Of course, we all know a little while later God came back from hanging out the laundry and saw his two kids having an apple break and could not believe it.

“Didn’t I tell you not to eat the fruit?”

Adam said, sheepishly, “Uh, I forget; maybe; I guess so…”

“Then why did you? Eve??”

“I dunno.”

“She started it! The woman whom you gave me told me to eat it!”

“Did not!”

“Did too!”

“DID NOT!!”

And thus has it ever been.

            There are other passages in the Bible that reveal the feminine side of God as well. Earlier in Isaiah, God laments, “Like a woman in childbirth I cry out.” In Deuteronomy God chides the Hebrews, “You forgot the God who gave you birth.” And in Numbers, Moses asks God reproachfully, “Did I conceive these people? Did I give them birth?” Moses’ accusation is clear; “I didn’t conceive them or bear them; You did! You conceived these people, you gave them birth!” In the New Testament, we heard the words of James, “God gave us birth to be a kind of first fruits of creation.” And probably the most lasting maternal image from the gospels is Jesus saying to Jerusalem, “How often have I desired to gather your children together as a hen gathers her brood under her wings!”

            As we consider the feminine dimension of the divine on this Mother’s Day morning, we recognize of course, that Mother’s Day was never intended to be a particularly religious holiday. But there are some church connections to the day’s origins. The idea for Mother’s Day was first suggested by someone whose other work we know well, and in a churchly setting. It was in 1870, in the immediate aftermath of the Civil War, that Julia Ward Howe, who wrote the words to “Mine Eyes Have Seen the Glory,” called for an assembly of women, specifically mothers, “to bewail and commemorate the dead… [and] take counsel with each other as to the means whereby the great human family can live in peace”. Beginning in Boston in 1872, Howe organized a series of demonstrations to publicly grieve and oppose the carnage of the Civil War. A contemporary of hers, Anna Reeves Jarvis, also active in the peace movement, called for a special day in which prayers for mothers and their children would be offered along with prayers for peace and non-violent solutions between peoples and nations. You might say that Julia Ward Howe and Anna Reeves Jarvis were the spiritual forbears of people like the mothers and fathers of Sandy Hook and Parkland who stand for peace and an end to violence because they were repulsed the deaths of innocent children. But it was Jarvis’ daughter Anna, who took up her own mother’s cause, which led directly to Woodrow Wilson’s establishing Mother’s Day as a national holiday.

            But even though today is Mother’s Day, it is important to recognize that the feminine expression of divinity extends beyond God’s maternal attributes. You may recall that back in March we read a passage from the Old Testament book of Proverbs and saw how the Hebrew notion of wisdom, an idea with a long and deep tradition, is personified. It’s funny – I know we don’t generally think of the Pattaconk as a fountain of deep theological perspicacity, but just a month ago I found myself in deep conversation with someone I had never met before on this very topic: that the presence of wisdom in Hebrew thought and history is a feminine presence.
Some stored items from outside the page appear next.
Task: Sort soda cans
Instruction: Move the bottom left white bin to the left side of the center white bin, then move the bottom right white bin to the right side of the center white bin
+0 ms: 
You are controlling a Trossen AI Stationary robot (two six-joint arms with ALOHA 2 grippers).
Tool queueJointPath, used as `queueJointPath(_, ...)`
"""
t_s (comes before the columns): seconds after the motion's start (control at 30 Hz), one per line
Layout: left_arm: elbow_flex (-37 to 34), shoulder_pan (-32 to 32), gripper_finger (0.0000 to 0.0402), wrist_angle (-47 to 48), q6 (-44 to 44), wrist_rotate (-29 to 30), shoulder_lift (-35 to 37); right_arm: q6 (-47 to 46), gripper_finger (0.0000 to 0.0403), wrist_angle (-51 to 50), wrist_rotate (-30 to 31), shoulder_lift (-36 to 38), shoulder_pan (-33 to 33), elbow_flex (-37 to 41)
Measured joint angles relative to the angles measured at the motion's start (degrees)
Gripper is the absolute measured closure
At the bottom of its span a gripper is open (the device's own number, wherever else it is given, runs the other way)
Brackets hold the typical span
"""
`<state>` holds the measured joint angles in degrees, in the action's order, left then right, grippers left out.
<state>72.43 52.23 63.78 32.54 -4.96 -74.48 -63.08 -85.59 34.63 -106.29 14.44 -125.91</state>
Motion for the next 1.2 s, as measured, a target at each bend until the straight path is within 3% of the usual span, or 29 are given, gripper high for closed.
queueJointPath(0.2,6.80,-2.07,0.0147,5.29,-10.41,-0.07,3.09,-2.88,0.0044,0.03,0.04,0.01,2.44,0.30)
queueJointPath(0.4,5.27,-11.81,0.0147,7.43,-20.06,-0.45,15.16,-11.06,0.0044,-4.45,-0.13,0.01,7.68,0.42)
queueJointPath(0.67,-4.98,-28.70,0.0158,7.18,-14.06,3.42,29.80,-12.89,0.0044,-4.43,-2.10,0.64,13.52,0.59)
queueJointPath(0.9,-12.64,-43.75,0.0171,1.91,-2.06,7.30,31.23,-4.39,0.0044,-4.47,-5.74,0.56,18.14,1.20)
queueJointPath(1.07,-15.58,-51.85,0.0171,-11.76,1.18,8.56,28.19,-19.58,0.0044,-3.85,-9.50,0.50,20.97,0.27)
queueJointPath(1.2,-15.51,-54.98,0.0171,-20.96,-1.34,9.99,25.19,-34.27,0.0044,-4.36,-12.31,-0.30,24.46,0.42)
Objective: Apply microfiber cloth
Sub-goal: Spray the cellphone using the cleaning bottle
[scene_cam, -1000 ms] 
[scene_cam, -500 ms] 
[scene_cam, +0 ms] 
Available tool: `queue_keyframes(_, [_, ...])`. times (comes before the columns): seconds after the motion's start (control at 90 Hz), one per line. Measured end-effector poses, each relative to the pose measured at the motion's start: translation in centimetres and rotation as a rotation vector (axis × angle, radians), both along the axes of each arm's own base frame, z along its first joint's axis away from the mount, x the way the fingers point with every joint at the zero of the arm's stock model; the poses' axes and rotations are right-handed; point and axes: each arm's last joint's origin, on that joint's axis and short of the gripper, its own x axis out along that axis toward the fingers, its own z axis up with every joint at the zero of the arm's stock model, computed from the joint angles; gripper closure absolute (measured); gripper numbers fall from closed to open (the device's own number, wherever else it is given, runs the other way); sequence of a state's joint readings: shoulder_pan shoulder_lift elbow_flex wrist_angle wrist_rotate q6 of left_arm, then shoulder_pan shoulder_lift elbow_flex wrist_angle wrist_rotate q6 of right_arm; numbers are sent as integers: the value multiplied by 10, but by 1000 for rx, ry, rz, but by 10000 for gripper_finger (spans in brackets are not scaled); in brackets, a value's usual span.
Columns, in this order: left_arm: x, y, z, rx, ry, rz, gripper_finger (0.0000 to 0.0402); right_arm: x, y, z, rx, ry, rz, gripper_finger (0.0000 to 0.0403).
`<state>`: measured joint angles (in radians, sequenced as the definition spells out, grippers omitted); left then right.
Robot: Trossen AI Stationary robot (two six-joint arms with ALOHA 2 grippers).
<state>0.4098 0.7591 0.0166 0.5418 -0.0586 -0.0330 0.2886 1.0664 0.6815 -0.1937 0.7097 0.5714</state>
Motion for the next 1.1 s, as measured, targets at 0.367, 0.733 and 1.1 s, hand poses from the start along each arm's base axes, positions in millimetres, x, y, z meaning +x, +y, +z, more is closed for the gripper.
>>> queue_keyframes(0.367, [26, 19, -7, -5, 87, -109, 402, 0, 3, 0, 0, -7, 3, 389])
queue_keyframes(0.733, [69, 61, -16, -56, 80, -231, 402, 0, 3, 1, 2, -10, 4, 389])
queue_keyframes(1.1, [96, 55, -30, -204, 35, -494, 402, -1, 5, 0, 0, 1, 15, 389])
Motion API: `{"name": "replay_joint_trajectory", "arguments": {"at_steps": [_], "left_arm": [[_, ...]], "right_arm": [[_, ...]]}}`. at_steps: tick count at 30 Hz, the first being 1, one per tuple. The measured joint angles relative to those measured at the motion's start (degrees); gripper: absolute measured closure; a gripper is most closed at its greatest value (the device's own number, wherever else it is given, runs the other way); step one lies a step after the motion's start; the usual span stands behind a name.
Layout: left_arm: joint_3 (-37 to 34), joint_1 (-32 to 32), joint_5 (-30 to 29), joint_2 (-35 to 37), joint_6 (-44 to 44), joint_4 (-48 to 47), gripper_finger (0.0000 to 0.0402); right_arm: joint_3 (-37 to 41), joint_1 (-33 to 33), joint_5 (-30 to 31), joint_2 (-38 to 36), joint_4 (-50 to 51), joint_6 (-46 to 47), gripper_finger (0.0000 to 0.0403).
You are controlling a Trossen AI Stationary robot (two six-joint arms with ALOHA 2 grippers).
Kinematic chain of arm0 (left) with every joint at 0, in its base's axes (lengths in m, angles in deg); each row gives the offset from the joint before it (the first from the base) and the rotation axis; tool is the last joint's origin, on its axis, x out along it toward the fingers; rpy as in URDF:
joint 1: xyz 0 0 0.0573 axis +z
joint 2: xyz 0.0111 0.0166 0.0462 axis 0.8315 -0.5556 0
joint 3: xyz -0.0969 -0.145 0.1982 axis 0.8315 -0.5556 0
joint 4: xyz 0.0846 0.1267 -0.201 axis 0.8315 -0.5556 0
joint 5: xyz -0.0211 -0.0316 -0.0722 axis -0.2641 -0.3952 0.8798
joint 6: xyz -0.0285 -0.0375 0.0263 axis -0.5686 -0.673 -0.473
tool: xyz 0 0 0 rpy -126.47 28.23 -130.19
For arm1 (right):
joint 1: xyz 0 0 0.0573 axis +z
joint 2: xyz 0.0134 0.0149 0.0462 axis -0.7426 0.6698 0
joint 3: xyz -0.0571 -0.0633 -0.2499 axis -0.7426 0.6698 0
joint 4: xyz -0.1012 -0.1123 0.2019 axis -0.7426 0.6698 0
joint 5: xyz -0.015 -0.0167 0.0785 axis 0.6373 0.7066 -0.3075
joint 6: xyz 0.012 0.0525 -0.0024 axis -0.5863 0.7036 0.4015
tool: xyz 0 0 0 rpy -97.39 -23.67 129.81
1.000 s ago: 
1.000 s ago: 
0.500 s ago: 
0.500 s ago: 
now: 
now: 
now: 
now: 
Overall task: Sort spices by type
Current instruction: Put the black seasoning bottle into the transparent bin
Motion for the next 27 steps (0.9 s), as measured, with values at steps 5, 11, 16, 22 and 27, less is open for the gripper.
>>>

Listen again to a portion of Proverbs 8:

“Does not wisdom call, and does not understanding raise her voice? On the heights, beside the way, at the crossroads she takes her stand… at the entrance of the portals she cries out:   Take my instruction instead of silver, and knowledge rather than choice gold; for wisdom is better than jewels, and all that you may desire cannot compare with her.”

Wisdom personified is woman. And even though we’re looking at the Hebrew expression of wisdom in Proverbs, you and I know her better by her Greek name, Sophia. And it is that wisdom, that feminine expression of God, that comprises one of the organizing principles of the universe, because she goes on to say, “The Lord created me at the beginning of his work, the first of the [divine creative acts] of long ago.” Combine this with God’s partner in creation, the spirit that moved over the face of the waters – a spirit, in Hebrew, “ruach,” that is feminine in content and character – and it is clear that the totality of humanity, woman and man, male and female, are robustly represented and expressed, not only in the person of God, but in every facet of creation herself.

            I don’t often take my theology from Saturday Night Live, but back in the ancient days of giants like John Belushi and Gilda Radner, Chevy Chase and Jane Curtin, there was a skit that aired the night before Mother’s Day that has stayed with me ever since. It was either Gilda or Lorraine Newman who attempted to sing an old Mother’s Day chestnut that she had clearly forgotten the words to, so she made them up as she went along. She sang, “M is for the Many things she gave me; O is for the Other things she gave me; T is for the Things that she gave me; H is for the Host of things she gave me; E is for Everything she gave me; R is for the Rest of the things she gave me: put them all together, they spell MOTHER!” She may have gotten the words wrong, but she wasn’t far from the mark in suggesting that our mothers sure have given us a lot. In similar way, you and I understand that at the end of the day it is God, in whose image and likeness you and I have been fearfully and wonderfully made, who gives every good and perfect gift and who provides us with our every mortal and spiritual need.

            Let us pray.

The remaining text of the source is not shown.